Once the line containing "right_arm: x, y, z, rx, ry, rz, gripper" has been copied, stop; copy every line before it exactly, beginning with the first line of the material below.
★ ★ ★ ★ ★ ★ ★
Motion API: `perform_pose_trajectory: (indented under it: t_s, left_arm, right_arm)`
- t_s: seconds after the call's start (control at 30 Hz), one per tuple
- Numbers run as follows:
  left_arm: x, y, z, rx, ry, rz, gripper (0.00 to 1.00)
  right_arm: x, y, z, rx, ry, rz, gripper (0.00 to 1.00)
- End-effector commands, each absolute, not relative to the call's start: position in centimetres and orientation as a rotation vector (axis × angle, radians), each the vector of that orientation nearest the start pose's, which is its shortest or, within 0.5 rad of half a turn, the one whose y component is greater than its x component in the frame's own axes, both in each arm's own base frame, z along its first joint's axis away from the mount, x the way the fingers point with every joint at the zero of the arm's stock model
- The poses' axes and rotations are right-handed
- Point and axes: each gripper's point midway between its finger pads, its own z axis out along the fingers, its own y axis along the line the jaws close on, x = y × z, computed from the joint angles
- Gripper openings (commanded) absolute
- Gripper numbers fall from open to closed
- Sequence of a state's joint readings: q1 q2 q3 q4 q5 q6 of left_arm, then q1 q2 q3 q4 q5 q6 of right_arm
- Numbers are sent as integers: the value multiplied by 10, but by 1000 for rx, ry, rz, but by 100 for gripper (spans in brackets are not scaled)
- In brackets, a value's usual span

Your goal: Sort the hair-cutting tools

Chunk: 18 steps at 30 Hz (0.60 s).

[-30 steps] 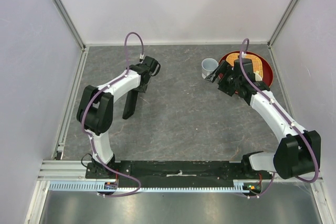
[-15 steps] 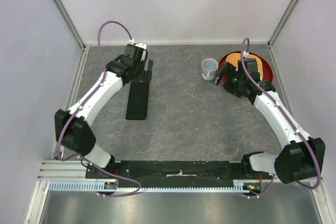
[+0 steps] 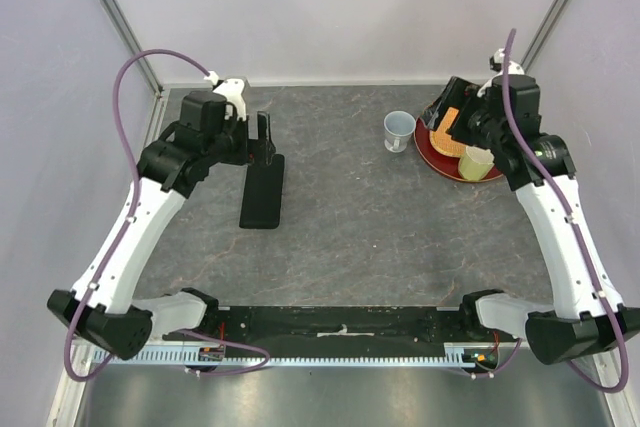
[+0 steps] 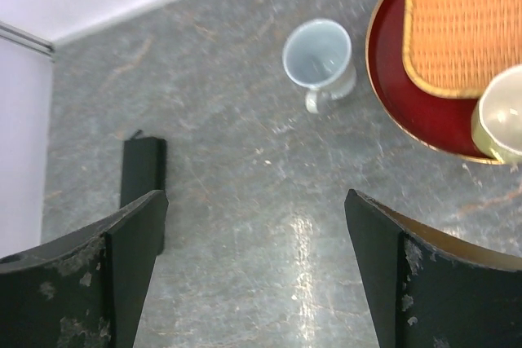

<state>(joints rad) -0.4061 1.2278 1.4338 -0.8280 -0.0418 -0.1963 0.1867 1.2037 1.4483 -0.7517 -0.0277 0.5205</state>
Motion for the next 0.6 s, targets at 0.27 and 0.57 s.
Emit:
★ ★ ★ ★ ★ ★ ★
**Response area**.
Motion API: `perform_pose_trajectory: (indented under it: t_s, left_arm, right_arm)`
- t_s: seconds after the call's start (control at 30 Hz), one per tuple
- Numbers run as follows:
  left_arm: x, y, z, rx, ry, rz, gripper (0.00 to 1.00)
  right_arm: x, y, z, rx, ry, rz, gripper (0.00 to 1.00)

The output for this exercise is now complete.